Data items
#####
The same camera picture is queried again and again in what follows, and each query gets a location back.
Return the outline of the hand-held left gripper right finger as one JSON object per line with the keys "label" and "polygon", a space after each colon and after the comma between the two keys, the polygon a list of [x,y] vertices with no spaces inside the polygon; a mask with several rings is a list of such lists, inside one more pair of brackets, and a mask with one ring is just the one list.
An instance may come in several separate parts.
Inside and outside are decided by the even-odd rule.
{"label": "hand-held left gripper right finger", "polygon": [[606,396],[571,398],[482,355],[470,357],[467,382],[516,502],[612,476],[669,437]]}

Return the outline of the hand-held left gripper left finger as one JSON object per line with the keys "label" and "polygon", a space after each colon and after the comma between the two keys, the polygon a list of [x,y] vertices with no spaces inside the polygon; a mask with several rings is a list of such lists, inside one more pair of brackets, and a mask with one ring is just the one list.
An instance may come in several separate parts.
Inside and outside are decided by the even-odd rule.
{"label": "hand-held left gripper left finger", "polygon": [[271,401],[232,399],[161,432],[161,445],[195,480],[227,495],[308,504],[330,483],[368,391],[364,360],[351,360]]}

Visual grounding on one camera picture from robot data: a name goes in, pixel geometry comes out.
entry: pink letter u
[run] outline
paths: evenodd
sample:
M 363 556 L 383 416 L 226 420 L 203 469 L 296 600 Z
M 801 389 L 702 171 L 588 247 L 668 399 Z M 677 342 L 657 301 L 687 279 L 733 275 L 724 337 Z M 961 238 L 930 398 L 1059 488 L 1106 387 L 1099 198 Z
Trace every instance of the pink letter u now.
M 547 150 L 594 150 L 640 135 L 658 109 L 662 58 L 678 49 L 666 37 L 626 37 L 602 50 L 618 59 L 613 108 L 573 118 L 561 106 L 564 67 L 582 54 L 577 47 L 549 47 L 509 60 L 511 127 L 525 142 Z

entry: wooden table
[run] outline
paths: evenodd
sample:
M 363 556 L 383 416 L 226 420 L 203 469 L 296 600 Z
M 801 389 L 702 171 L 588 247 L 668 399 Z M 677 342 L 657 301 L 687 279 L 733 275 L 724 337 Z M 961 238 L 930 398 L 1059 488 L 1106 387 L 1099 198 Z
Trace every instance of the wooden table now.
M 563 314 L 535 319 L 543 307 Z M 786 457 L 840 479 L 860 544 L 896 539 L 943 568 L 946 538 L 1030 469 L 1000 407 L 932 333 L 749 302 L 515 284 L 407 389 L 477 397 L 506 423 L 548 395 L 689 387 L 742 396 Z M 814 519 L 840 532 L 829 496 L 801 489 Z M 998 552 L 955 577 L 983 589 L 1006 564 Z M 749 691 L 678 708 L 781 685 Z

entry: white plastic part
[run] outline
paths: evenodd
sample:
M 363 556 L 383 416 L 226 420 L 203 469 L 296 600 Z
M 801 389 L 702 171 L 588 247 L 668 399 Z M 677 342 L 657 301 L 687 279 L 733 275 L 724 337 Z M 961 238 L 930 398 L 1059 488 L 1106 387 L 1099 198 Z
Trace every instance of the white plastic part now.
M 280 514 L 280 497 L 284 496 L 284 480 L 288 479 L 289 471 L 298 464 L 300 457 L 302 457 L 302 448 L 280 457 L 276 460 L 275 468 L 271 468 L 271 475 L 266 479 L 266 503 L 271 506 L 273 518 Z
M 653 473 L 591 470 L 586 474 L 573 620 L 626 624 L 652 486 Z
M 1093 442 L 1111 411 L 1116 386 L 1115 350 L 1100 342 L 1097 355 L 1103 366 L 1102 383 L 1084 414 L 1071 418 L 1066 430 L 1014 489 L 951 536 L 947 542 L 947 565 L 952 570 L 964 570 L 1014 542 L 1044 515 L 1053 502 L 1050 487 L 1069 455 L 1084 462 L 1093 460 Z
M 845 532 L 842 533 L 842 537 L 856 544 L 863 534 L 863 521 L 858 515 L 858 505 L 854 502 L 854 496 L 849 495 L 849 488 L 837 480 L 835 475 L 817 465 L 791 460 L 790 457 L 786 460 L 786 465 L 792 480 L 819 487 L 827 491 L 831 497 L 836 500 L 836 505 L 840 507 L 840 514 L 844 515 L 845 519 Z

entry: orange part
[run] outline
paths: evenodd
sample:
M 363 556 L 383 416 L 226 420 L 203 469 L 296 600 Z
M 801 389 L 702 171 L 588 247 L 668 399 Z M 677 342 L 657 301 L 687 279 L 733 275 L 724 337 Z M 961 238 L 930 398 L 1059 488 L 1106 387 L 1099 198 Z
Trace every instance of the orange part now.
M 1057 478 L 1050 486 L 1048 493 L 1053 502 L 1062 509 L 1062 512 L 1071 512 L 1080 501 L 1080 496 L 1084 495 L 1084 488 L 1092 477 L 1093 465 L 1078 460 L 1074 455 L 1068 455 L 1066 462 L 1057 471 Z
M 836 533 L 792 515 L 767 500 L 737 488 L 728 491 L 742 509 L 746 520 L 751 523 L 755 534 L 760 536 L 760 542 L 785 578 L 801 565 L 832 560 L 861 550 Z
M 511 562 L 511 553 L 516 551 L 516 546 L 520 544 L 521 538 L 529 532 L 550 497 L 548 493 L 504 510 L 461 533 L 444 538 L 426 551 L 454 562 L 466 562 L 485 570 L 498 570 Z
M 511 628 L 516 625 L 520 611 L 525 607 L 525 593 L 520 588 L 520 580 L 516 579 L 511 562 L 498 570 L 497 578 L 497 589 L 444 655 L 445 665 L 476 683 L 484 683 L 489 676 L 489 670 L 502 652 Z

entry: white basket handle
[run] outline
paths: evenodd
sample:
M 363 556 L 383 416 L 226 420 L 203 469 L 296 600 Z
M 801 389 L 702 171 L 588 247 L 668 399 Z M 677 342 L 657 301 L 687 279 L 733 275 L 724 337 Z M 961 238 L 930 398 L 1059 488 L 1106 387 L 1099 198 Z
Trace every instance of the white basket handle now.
#####
- _WHAT TO WORK ON_
Reproduce every line above without error.

- _REPLY_
The same camera picture is queried again and again in what follows, and each query gets a location back.
Return the outline of the hand-held left gripper right finger as one JSON object per line with the keys "label" and "polygon", a space after each colon and after the comma between the two keys, the polygon a list of [x,y] vertices with no spaces inside the polygon; a mask with several rings is a list of such lists, inside one more pair of brackets, and a mask with one ring is just the one list.
An instance may come in several separate parts.
Inside and outside are decided by the even-odd rule.
{"label": "hand-held left gripper right finger", "polygon": [[606,396],[571,398],[482,355],[470,357],[467,382],[516,502],[612,476],[669,437]]}

Return the outline of the hand-held left gripper left finger as one JSON object per line with the keys "label" and "polygon", a space after each colon and after the comma between the two keys, the polygon a list of [x,y] vertices with no spaces inside the polygon; a mask with several rings is a list of such lists, inside one more pair of brackets, and a mask with one ring is just the one list.
An instance may come in several separate parts.
Inside and outside are decided by the even-odd rule.
{"label": "hand-held left gripper left finger", "polygon": [[271,401],[232,399],[161,432],[161,445],[195,480],[227,495],[308,504],[330,483],[368,391],[364,360],[351,360]]}

Visual grounding on one camera picture from robot data: a name goes in, pixel geometry comes out.
entry: pink letter u
[run] outline
paths: evenodd
sample:
M 363 556 L 383 416 L 226 420 L 203 469 L 296 600 Z
M 801 389 L 702 171 L 588 247 L 668 399 Z M 677 342 L 657 301 L 687 279 L 733 275 L 724 337 Z M 961 238 L 930 398 L 1059 488 L 1106 387 L 1099 198 Z
Trace every instance of the pink letter u now.
M 547 150 L 594 150 L 640 135 L 658 109 L 662 58 L 678 49 L 666 37 L 626 37 L 602 50 L 618 59 L 613 108 L 573 118 L 561 106 L 564 67 L 582 54 L 577 47 L 549 47 L 509 60 L 511 127 L 525 142 Z

entry: wooden table
[run] outline
paths: evenodd
sample:
M 363 556 L 383 416 L 226 420 L 203 469 L 296 600 Z
M 801 389 L 702 171 L 588 247 L 668 399 Z M 677 342 L 657 301 L 687 279 L 733 275 L 724 337 Z M 961 238 L 930 398 L 1059 488 L 1106 387 L 1099 198 Z
Trace every instance of the wooden table now.
M 563 314 L 535 319 L 543 307 Z M 786 457 L 840 479 L 860 544 L 896 539 L 943 568 L 946 538 L 1030 469 L 1000 407 L 932 333 L 749 302 L 515 284 L 407 389 L 477 397 L 506 423 L 548 395 L 689 387 L 742 396 Z M 814 519 L 840 532 L 829 496 L 801 489 Z M 998 552 L 955 577 L 983 589 L 1006 564 Z M 749 691 L 678 708 L 781 685 Z

entry: white plastic part
[run] outline
paths: evenodd
sample:
M 363 556 L 383 416 L 226 420 L 203 469 L 296 600 Z
M 801 389 L 702 171 L 588 247 L 668 399 Z M 677 342 L 657 301 L 687 279 L 733 275 L 724 337 Z M 961 238 L 930 398 L 1059 488 L 1106 387 L 1099 198 Z
Trace every instance of the white plastic part now.
M 280 514 L 280 497 L 284 496 L 284 480 L 288 479 L 289 471 L 298 464 L 300 457 L 302 457 L 302 448 L 280 457 L 276 460 L 275 468 L 271 468 L 271 475 L 266 479 L 266 503 L 271 506 L 273 518 Z
M 653 473 L 591 470 L 586 474 L 573 620 L 626 624 L 652 486 Z
M 1093 442 L 1111 411 L 1116 386 L 1115 350 L 1100 342 L 1097 355 L 1103 366 L 1102 383 L 1084 414 L 1071 418 L 1066 430 L 1014 489 L 951 536 L 947 542 L 947 565 L 952 570 L 964 570 L 1014 542 L 1044 515 L 1053 502 L 1050 487 L 1069 455 L 1084 462 L 1093 460 Z
M 845 532 L 842 533 L 842 537 L 856 544 L 863 534 L 863 521 L 858 515 L 858 505 L 854 502 L 854 496 L 849 495 L 849 488 L 837 480 L 835 475 L 817 465 L 791 460 L 790 457 L 786 460 L 786 465 L 792 480 L 819 487 L 827 491 L 831 497 L 836 500 L 836 505 L 840 507 L 840 514 L 844 515 L 845 519 Z

entry: orange part
[run] outline
paths: evenodd
sample:
M 363 556 L 383 416 L 226 420 L 203 469 L 296 600 Z
M 801 389 L 702 171 L 588 247 L 668 399 Z M 677 342 L 657 301 L 687 279 L 733 275 L 724 337 Z M 961 238 L 930 398 L 1059 488 L 1106 387 L 1099 198 Z
Trace every instance of the orange part now.
M 1057 478 L 1050 486 L 1048 493 L 1053 502 L 1062 509 L 1062 512 L 1071 512 L 1080 501 L 1080 496 L 1084 495 L 1084 488 L 1092 477 L 1093 465 L 1078 460 L 1074 455 L 1068 455 L 1066 462 L 1057 471 Z
M 836 533 L 792 515 L 767 500 L 737 488 L 728 491 L 742 509 L 746 520 L 751 523 L 755 534 L 760 536 L 760 542 L 785 578 L 801 565 L 832 560 L 861 550 Z
M 511 562 L 511 553 L 516 551 L 516 546 L 520 544 L 521 538 L 529 532 L 550 497 L 548 493 L 504 510 L 461 533 L 444 538 L 426 551 L 454 562 L 466 562 L 485 570 L 498 570 Z
M 511 628 L 516 625 L 520 611 L 525 607 L 525 593 L 520 588 L 520 580 L 516 579 L 511 562 L 498 570 L 497 578 L 497 589 L 444 655 L 445 665 L 476 683 L 484 683 L 489 676 L 489 670 L 502 652 Z

entry: white basket handle
[run] outline
paths: evenodd
sample:
M 363 556 L 383 416 L 226 420 L 203 469 L 296 600 Z
M 801 389 L 702 171 L 588 247 L 668 399 Z M 677 342 L 657 301 L 687 279 L 733 275 L 724 337 Z M 961 238 L 930 398 L 1059 488 L 1106 387 L 1099 198 Z
Trace every instance of the white basket handle now.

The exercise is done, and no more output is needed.